Since July 2nd 2014, my life has completely changed. That was the day that my beautiful daughter made her grand entrance into the world and life has been full pelt ever since!
I always thought I'd be ok at coping with a baby - I'm the eldest of 4 sisters (2 of which are much younger), and have always had young cousins around, so although it's obviously very different when they're your own I was going into this parenting lark feeling good. Oh how I misjudged that one! I had avoided reading too many books, but just enough to get by, and tried to tune out some of the more over zealous advice we were given from friends and family - all the time reassuring myself that we'd tackle it in our own way. I still stand by that sentiment, it's just taken me a while to get there!
It's taken me some time, but everything has begun to fit in now. Finding our routine, getting comfortable with feeding, recognising her different cries and trying to take each new challenge with a relaxed outlook have all been big hurdles for me. As someone who is used to working in a corporate environment that although could be crazy and manic at times, it pales into insignificance when I put a newborn next to it - motherhood has been the hardest but most amazing job I've ever had.
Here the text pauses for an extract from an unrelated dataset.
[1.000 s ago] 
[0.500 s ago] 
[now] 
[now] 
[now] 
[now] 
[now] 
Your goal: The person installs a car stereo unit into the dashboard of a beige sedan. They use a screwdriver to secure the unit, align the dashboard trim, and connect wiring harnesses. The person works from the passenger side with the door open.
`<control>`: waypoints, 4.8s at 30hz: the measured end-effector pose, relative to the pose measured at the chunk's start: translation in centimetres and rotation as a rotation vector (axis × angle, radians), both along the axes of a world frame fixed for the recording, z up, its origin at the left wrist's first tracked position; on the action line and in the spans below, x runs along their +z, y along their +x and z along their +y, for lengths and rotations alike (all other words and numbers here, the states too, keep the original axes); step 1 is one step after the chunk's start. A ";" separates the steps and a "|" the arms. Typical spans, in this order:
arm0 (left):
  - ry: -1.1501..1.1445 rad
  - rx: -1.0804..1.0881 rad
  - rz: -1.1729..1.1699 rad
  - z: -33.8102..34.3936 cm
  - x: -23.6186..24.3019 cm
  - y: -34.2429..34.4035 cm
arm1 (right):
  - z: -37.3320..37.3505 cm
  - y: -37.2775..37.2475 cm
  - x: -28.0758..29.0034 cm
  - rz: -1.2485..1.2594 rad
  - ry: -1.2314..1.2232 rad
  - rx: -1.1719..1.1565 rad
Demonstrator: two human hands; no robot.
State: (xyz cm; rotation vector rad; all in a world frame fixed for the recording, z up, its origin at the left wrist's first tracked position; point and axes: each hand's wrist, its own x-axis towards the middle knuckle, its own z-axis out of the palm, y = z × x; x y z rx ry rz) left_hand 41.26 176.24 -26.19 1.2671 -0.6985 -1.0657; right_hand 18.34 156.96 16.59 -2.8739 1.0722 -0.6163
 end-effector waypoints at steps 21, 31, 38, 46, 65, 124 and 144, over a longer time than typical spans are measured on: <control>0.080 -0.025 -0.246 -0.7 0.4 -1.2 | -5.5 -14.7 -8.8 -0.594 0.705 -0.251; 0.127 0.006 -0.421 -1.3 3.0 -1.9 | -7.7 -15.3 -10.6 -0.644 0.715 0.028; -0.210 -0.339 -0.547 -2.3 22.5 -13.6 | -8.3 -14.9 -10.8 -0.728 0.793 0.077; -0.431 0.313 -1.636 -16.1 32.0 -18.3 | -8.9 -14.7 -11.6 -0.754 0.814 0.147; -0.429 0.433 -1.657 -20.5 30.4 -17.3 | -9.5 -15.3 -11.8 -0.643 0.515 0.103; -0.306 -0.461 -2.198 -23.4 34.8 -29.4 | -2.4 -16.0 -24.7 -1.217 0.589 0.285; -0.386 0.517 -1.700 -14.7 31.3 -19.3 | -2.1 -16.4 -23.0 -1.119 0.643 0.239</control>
BP (Before Polly) our evenings consistent of leisurely home cooked meals, DVD watching or catching up with the Sky+ box. Our weekends were always busy but we still went at our own pace. Everything we do now revolves around our little lady and I love it. Once I came to accept that what I was, what I did and how I did it was gone it was like a weight lifted. I didn't need to do everything in the same way still, I had a new and exciting way of being with my little family - it was time to get my arms around it and enjoy it.
I had to ask myself a pretty big question when I began to hit a bit of a wall - why am I trying to live in the past? The more I asked myself the question, the more I could move forward and get on with living my refreshed version of life - my new world!
So, it's over to you - if you've gone through a big life change but are still clinging on to the way you lived before ask yourself...why?